The Living Word Community Land Trust, a nonprofit agency of The Living Word Baptist Church in Vicksburg, wants to buy the property at 1201 South St. and rebuild the apartment complex from the ground up.
Dr. Steve Duncan, pastor of The Living Word Baptist Church, appeared before the Board of Mayor and Aldermen on Friday seeking the board’s help in contacting representatives of Skyline Innovations, current property owners.
“We’ve been calling (the company) for six months but have never gotten an answer,” Duncan said. “We want to know the cost to purchase the property.”
The board took no action and Mayor George Flaggs Jr. asked Duncan to send a letter detailing his request to the board.
Skyline bought the property in December 2022 and John K. Hunter Jr., one of Skyline’s owners, said Monday the property is not for sale.
“We’re planning to renovate those apartments and put them back online,” Hunter said. He declined to elaborate on the plans.
Duncan said plans developed by The Living Word Community Land Trust involve tearing down the present complex and rebuilding it.
“We have had our engineers and environmental consultants look at it,” he said. “Our environmental person has looked at it and recommended tearing it down and rebuilding. He said it would cost too much to renovate it.”
Duncan said the church has identified financing resources to do the work. “Once we get the property, we can go to them.”
Also known as the Triple Six Apartments, the 41-unit South Street Apartments complex is located between South and Locust streets in Vicksburg.
The city in June 2012 closed 14 of the apartments because of their condition and later condemned the rest of the complex, putting it under the city’s slum clearance ordinance. That move allowed the city to take control of the property, demolish it and put it up for sale to recover its costs.
Since being vacant, the apartment buildings have deteriorated. The apartments have been vandalized for copper pipe and wiring and used by vagrants as a place to sleep or shelter from the weather. Doors have been removed, windows broken and vegetation is beginning to take over some areas.
In 2014, the apartment complex was bought by Holly Springs lawyer Kent Smith, who intended to refurbish the apartments. Smith put a fence around the building, but it failed to keep transients and other homeless people from getting into the buildings.
Smith was unable to begin refurbishing the apartments and in 2016 he donated the complex to Habitat for Humanity with the provision that whatever happens to the property, it must enhance the city, the South Street neighborhood and the city’s downtown district.

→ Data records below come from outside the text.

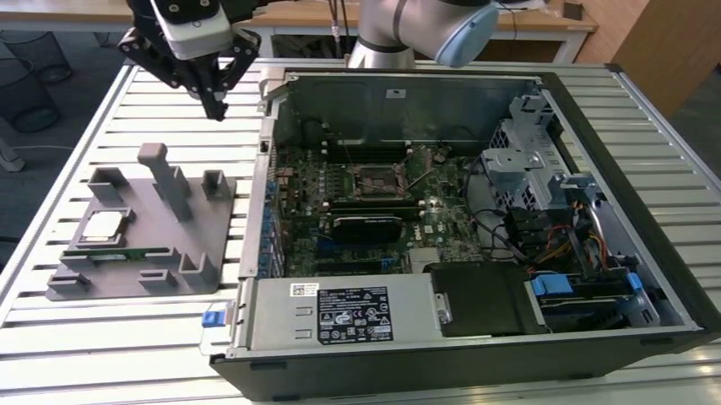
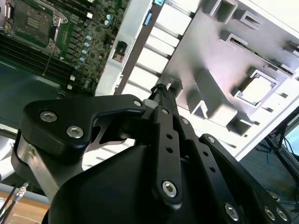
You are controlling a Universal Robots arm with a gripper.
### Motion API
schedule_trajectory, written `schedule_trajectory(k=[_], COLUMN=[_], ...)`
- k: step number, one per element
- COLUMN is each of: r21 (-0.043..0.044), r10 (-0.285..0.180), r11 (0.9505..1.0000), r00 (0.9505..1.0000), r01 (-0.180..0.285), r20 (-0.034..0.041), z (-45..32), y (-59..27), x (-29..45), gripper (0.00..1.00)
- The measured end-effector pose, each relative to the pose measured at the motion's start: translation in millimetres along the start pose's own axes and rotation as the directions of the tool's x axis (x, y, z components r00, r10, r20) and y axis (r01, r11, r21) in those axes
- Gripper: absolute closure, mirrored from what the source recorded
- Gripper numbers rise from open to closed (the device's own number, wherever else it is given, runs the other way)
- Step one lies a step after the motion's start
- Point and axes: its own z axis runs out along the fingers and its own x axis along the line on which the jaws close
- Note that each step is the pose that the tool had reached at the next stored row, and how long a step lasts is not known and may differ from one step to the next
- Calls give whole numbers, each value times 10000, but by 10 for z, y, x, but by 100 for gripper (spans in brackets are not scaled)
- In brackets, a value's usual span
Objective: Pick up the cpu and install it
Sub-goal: 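Reach for the cpu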
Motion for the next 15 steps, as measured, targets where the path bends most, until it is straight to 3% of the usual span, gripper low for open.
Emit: schedule_trajectory(k=[8, 15], r21=[6, 10], r10=[4, 6], r11=[10000, 10000], r00=[10000, 9999], r01=[-4, -6], r20=[-85, -127], z=[25, 40], y=[-27, -49], x=[210, 470], gripper=[89, 89])
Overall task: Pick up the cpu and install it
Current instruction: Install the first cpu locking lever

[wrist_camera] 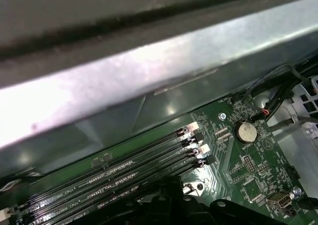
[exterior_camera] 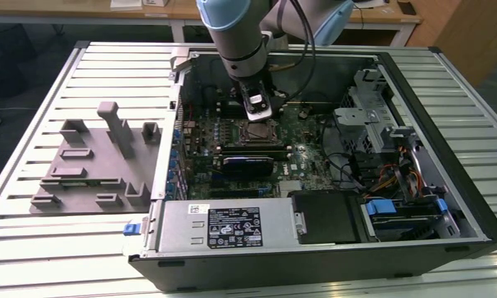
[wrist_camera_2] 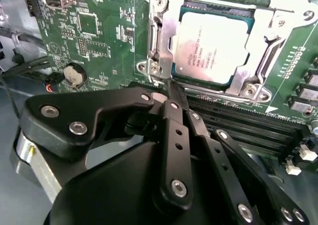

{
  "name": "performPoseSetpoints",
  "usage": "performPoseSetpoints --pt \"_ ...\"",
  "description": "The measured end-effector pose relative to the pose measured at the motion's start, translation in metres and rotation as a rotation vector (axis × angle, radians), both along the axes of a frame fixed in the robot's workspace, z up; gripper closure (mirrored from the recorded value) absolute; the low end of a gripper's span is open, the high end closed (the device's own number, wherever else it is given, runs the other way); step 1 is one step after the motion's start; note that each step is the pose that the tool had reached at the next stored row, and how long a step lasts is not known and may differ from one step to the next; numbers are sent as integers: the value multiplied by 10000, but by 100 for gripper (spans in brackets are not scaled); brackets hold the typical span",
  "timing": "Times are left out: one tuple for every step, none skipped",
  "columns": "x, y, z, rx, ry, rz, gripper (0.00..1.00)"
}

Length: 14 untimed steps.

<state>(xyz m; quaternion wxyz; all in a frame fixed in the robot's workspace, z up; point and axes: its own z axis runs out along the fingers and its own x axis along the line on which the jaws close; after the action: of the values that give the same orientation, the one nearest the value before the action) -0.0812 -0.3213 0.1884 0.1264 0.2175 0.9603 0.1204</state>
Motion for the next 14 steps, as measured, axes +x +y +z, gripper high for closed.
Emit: performPoseSetpoints --pt "3 -1 -2 27 1 0 89" --pt "10 -1 -2 113 2 0 89" --pt "10 -1 -2 128 3 -1 89" --pt "10 0 1 134 2 -2 89" --pt "10 0 10 138 2 -2 89" --pt "10 -1 29 137 3 -2 89" --pt "10 -1 51 139 2 -4 89" --pt "10 -1 74 141 1 -6 89" --pt "10 -1 98 142 2 -9 89" --pt "10 -1 122 144 2 -12 89" --pt "10 -1 147 145 2 -15 89" --pt "10 -1 168 145 4 -18 89" --pt "10 -1 188 147 3 -21 89" --pt "10 -1 205 149 2 -23 89"
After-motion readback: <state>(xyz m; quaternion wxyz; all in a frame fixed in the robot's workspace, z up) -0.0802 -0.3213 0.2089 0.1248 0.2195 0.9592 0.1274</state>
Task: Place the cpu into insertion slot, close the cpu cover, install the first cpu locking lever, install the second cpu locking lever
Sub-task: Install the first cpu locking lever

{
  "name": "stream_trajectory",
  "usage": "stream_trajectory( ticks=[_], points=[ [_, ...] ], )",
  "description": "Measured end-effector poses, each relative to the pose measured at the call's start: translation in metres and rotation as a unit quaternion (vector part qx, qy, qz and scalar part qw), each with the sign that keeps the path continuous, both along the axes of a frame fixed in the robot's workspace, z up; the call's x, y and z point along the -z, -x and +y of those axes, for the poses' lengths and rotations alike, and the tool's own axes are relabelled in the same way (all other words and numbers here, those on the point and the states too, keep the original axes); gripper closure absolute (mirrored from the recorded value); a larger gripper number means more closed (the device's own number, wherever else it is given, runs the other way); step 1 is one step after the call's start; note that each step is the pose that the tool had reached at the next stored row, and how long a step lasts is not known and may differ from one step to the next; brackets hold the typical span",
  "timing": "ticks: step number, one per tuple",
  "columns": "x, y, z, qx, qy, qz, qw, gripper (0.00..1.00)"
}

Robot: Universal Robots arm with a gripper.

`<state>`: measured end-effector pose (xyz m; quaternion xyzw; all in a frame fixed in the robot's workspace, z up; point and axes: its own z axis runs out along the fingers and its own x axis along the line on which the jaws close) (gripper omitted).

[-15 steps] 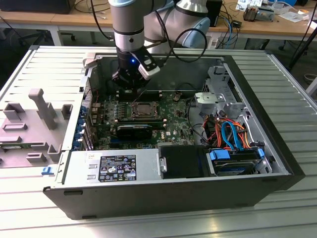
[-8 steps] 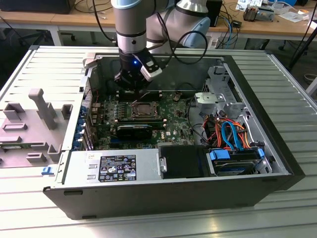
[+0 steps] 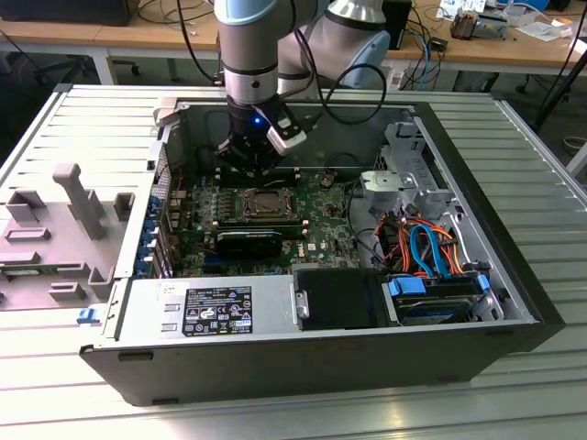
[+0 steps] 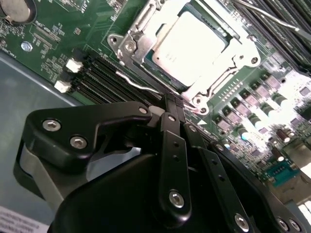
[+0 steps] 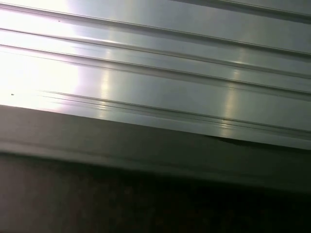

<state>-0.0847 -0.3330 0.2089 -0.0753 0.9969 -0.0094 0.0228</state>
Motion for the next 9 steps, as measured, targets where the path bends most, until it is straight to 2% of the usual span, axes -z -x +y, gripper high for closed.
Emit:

In September 2018, Habitat sold the property to New Hope Missionary Baptist Church in Natchez, which owns Washington Apartment Homes LLC. At the time, Washington Apartment Homes planned to begin renovating the apartment complex by October 2019. No work was done.
In December 2022, Washington Apartment Homes LLC, an affiliate of New Hope Missionary Baptist Church, sold the apartments to Skyline Innovations.